The NYU findings confirm that clinical nurse triage can safely redirect the overwhelming majority of those calls, providing parents with evidence-based guidance while reserving ED referrals for cases that genuinely require emergency intervention.

 

What “Nurse-Led” Actually Means

There is a meaningful difference between nurse triage and the alternatives.

Answering services are staffed by administrative personnel who take messages and route calls. They are not clinicians. They cannot assess symptoms, apply clinical protocols, or make triage decisions. Their role is to pass information, not to provide care.

AI-only tools can follow scripts and surface information, but they lack the clinical judgment that comes from a licensed nurse with real patient care experience. They may be useful for administrative intake, but they are not a substitute for clinical decision-making.

Anytime Telecare’s nurses are licensed registered nurses using established triage protocols. They gather symptom information, apply clinical criteria, and make a clinical recommendation: manage at home, schedule an appointment, seek urgent care, or go to the emergency room. That clinical layer is what produces a 92.54% resolution rate.

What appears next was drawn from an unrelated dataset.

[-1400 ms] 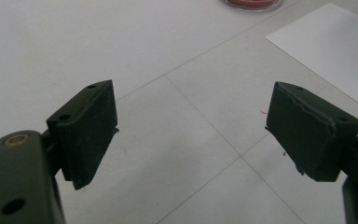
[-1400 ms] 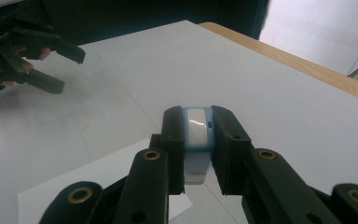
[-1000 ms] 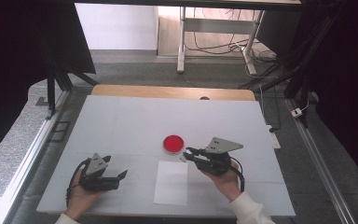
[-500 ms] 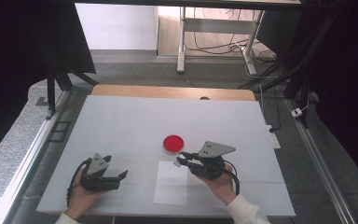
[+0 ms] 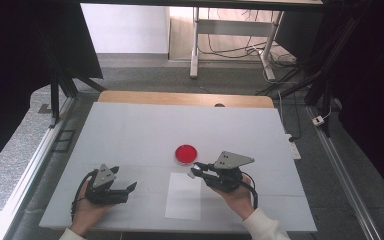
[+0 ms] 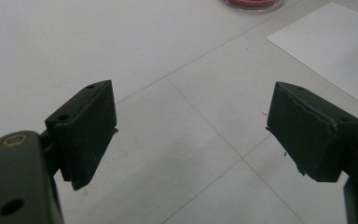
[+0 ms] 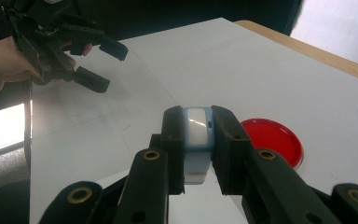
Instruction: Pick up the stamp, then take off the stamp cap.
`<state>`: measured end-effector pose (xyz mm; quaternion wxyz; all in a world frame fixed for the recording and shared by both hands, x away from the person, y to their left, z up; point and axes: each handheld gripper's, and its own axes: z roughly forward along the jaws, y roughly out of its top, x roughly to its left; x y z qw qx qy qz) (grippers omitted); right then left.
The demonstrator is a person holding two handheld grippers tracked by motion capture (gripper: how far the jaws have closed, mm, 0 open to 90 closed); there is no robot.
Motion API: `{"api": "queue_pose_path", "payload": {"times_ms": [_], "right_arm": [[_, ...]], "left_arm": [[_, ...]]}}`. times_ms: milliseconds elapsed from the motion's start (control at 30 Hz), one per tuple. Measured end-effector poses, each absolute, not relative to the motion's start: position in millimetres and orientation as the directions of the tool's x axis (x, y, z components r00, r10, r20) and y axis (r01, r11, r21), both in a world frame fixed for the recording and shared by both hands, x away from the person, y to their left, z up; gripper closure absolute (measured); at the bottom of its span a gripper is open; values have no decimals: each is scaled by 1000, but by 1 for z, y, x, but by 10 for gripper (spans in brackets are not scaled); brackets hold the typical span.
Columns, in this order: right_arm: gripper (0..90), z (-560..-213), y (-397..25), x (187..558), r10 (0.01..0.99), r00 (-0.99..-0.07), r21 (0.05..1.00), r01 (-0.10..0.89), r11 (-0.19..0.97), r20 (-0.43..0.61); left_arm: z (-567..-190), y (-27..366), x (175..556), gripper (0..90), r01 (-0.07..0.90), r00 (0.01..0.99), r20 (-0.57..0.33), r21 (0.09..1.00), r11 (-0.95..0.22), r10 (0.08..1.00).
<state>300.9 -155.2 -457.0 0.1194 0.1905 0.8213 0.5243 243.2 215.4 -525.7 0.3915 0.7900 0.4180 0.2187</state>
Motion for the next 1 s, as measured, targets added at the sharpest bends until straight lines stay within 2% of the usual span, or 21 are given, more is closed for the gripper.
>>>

When practices choose nurse-led triage, they are extending their clinical standard of care into the after-hours window. Their patients are receiving guidance from a clinician, not a script.

 

What This Means for Your Practice

The NYU study answers a question that practices have often had to answer with anecdote: what actually happens when a licensed nurse handles after-hours patient calls?

Now there is data.

More than 9 in 10 calls are resolved without an ED visit. The majority of call volume happens in the evening hours when patients most need a clinical voice. The estimated economic impact of that resolution rate reaches into the tens of millions of dollars annually.

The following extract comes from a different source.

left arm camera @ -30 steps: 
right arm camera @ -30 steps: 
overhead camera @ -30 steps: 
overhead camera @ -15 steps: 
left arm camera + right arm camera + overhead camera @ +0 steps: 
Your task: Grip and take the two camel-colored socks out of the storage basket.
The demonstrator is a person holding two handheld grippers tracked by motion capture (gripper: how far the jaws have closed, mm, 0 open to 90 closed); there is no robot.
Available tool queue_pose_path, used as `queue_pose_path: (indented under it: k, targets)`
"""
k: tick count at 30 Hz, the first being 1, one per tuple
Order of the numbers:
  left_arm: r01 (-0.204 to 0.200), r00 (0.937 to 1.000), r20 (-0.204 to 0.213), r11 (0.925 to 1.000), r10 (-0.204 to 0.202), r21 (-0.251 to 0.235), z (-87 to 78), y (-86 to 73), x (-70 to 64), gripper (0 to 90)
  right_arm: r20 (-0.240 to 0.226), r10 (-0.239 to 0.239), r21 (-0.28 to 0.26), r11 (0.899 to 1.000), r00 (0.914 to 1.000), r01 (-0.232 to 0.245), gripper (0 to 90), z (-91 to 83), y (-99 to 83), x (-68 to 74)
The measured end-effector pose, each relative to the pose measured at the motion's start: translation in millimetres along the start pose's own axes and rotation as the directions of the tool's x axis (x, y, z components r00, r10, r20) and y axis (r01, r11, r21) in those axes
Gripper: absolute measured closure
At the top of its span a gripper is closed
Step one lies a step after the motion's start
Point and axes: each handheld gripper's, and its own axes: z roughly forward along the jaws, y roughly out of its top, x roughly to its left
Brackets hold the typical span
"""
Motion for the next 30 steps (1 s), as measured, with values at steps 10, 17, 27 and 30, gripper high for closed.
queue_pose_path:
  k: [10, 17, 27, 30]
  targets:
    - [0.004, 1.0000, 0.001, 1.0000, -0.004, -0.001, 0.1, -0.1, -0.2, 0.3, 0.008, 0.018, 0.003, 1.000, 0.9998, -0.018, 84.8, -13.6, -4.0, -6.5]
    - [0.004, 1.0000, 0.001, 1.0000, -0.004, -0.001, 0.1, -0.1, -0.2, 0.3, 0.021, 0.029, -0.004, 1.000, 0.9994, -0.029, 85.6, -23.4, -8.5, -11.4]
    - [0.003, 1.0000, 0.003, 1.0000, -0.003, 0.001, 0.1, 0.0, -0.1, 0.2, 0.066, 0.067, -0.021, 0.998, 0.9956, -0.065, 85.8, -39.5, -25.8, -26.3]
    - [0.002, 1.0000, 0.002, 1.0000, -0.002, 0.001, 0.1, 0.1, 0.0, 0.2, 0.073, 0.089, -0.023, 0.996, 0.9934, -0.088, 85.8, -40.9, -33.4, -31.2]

If your practice is relying on an answering service, dealing with call-back burden on your providers, or losing patients to the emergency room after hours, the evidence for nurse triage is clear.

 

Frequently Asked Questions

Does after-hours nurse triage actually reduce ED visits?

Yes. Independent research from NYU Wagner found that 92.54% of after-hours patient calls handled by Anytime Telecare’s nurse triage service were resolved without an emergency department visit. The ED referral rate was 7.46%, reflecting cases where clinical assessment indicated emergency care was appropriate.

What is after-hours nurse triage?

After-hours nurse triage is a service in which licensed registered nurses handle patient calls outside of office hours. Nurses gather symptom information, apply clinical triage protocols, and guide patients to the appropriate level of care, whether that is home management, a next-day appointment, urgent care, or the emergency room.

How much can nurse triage save in emergency department costs?

The NYU Wagner study estimated $27 million to $87 million in gross avoided ED spending annually attributable to Anytime Telecare’s nurse triage intervention. Individual practice savings vary based on call volume, patient population, and local ED costs.

What is the difference between nurse triage and an answering service?

An answering service takes messages and routes calls. It does not provide clinical assessment or triage decisions. Nurse triage is staffed by licensed registered nurses who assess symptoms and provide clinical guidance. That clinical layer is what enables high rates of safe ED avoidance.

When do most after-hours patient calls come in?

The NYU study found that 52.96% of after-hours calls were received after 6 PM, confirming that the majority of call volume falls in the evening window rather than during traditional extended hours.